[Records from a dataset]
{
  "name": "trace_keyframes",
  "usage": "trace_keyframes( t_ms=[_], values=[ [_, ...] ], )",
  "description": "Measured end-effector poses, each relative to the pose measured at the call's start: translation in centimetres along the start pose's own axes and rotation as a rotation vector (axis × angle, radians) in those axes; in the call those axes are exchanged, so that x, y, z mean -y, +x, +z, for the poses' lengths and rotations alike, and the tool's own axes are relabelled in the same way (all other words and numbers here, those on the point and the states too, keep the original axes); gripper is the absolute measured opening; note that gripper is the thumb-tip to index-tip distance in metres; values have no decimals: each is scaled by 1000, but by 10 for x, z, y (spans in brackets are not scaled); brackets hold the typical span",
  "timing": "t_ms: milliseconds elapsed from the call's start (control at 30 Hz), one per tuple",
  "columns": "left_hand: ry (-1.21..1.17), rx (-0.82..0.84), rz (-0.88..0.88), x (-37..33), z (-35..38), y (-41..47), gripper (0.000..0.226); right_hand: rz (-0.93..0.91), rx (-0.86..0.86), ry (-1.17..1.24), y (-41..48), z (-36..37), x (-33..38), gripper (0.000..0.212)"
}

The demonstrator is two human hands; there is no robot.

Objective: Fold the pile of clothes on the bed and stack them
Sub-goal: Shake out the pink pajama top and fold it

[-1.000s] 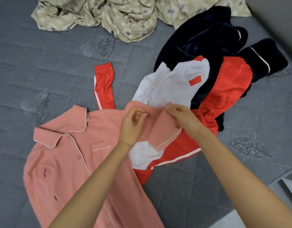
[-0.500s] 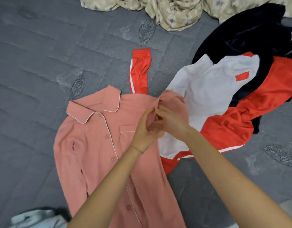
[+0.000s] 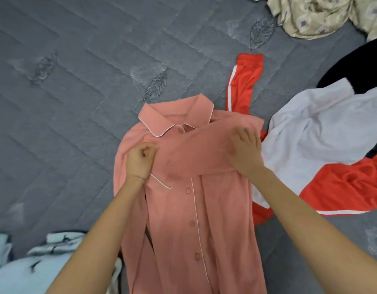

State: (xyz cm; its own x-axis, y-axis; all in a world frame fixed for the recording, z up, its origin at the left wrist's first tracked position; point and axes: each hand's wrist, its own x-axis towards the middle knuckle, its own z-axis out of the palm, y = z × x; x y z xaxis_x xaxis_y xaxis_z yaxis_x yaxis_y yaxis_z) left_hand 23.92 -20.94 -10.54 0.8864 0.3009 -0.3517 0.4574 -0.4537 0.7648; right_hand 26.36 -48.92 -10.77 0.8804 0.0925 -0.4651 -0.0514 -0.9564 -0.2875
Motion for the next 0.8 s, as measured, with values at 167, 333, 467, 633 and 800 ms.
trace_keyframes(
  t_ms=[167, 333, 467, 633, 800],
  values=[
    [115, -21, 41, 12, -25, 33, 8, 29, 17, -116, 5, 21, 10, 64],
    [216, 35, 137, 21, -30, 51, 20, 161, 1, -199, 8, 34, 11, 66],
    [335, 11, 127, 44, -42, 46, 39, 308, -19, -190, 10, 38, 7, 65],
    [365, 14, 57, 71, -60, 21, 43, 325, 0, -191, 7, 35, 1, 66],
    [411, -46, -202, 101, -78, -1, 29, 237, -57, -138, 3, 37, 24, 64]
  ],
)
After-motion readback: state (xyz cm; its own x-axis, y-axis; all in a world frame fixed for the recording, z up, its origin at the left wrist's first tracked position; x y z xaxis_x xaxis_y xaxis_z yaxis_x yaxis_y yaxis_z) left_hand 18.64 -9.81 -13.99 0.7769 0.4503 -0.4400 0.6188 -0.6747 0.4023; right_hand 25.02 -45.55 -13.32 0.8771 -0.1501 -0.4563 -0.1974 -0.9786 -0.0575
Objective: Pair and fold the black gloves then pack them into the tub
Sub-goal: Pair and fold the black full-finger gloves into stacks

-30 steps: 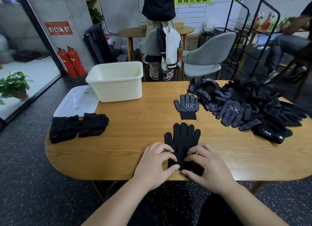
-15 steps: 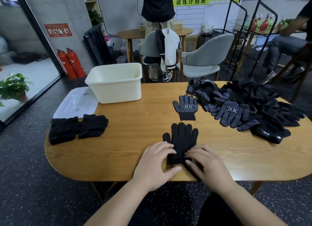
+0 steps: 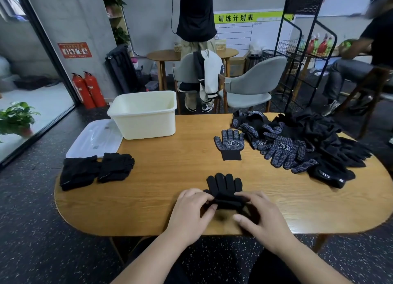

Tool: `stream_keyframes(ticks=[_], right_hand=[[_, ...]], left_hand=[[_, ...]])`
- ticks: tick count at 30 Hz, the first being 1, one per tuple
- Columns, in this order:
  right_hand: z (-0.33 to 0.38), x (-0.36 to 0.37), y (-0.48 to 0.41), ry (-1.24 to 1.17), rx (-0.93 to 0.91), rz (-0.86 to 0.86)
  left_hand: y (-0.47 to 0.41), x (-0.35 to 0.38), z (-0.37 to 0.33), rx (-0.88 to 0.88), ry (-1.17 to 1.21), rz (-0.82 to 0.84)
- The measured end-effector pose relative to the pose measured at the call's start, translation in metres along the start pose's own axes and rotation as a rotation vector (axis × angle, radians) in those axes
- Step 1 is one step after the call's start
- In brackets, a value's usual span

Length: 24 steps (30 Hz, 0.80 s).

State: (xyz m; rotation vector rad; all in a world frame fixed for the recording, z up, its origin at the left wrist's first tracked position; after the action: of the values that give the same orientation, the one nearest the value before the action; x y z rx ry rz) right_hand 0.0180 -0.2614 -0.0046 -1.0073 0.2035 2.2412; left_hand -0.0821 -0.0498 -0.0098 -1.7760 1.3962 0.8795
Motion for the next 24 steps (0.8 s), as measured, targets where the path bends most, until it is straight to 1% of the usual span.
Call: stream_keyframes(ticks=[1,3,6,8,10,12,16,20,22,24], right_hand=[[0.0,0.0,-0.001,0.03,0.004,-0.005],[-0.002,0.0,-0.009,0.092,0.025,-0.069],[-0.011,-0.002,-0.027,0.066,0.164,-0.144],[-0.016,-0.001,-0.04,0.023,0.23,-0.129],[-0.017,0.001,-0.05,0.032,0.286,-0.095],[-0.017,0.003,-0.059,0.071,0.334,-0.084],[-0.019,0.005,-0.068,0.208,0.415,-0.123],[-0.013,0.005,-0.067,0.327,0.452,-0.187],[-0.011,0.008,-0.065,0.366,0.431,-0.243],[-0.011,0.012,-0.064,0.376,0.392,-0.275]], left_hand=[[-0.001,0.0,-0.001,-0.018,0.011,0.008],[-0.006,0.0,-0.002,-0.056,0.047,0.025],[-0.014,-0.002,-0.003,-0.123,0.103,0.015],[-0.02,-0.002,-0.002,-0.152,0.138,-0.013],[-0.025,0.001,-0.002,-0.183,0.164,-0.044],[-0.028,0.002,-0.003,-0.205,0.167,-0.085],[-0.031,0.002,-0.005,-0.236,0.145,-0.15],[-0.037,0.001,-0.012,-0.193,0.062,-0.153],[-0.038,0.003,-0.012,-0.177,-0.002,-0.138],[-0.036,0.005,-0.014,-0.1,-0.098,-0.148]])
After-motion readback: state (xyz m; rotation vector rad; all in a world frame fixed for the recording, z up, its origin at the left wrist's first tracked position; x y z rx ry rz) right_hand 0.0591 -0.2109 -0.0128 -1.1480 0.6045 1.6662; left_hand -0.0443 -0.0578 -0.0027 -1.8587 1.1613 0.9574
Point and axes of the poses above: each hand's wrist, its own y-axis away from the middle knuckle, its own x-axis out of the palm, z = x × y, the point moved 5 cm from there along -y, towards the middle knuckle, and after that the axes turned 11 degrees about z, right-handed, at the moved point
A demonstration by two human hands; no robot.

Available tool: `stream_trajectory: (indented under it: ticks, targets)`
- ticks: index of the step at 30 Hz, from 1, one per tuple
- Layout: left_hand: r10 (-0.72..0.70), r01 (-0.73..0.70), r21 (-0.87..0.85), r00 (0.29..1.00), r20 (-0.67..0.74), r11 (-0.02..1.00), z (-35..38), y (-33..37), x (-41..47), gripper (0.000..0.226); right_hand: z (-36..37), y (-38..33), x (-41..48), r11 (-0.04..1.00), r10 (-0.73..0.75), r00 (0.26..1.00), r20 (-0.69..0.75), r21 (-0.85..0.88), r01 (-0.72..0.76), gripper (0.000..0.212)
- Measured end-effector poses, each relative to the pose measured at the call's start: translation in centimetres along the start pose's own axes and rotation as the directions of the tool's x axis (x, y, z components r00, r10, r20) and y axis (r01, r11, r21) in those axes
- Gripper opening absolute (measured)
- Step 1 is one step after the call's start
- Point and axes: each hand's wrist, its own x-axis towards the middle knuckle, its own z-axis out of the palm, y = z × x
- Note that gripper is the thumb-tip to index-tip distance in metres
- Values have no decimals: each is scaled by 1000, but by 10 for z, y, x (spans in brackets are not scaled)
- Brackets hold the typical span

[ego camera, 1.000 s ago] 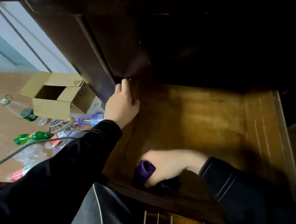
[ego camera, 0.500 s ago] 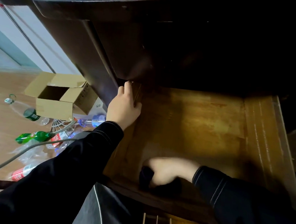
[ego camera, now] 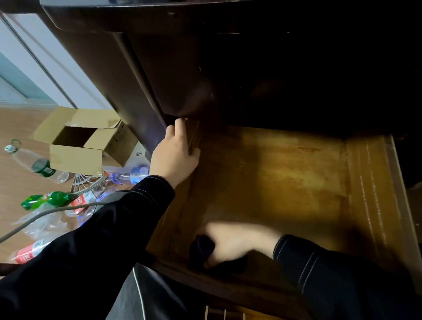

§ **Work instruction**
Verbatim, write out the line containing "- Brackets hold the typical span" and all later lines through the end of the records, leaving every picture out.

§ **Answer to the exercise**
- Brackets hold the typical span

[ego camera, 1.000 s ago] 
[ego camera, 0.500 s ago] 
[ego camera, now] 

With this output, the exercise is done.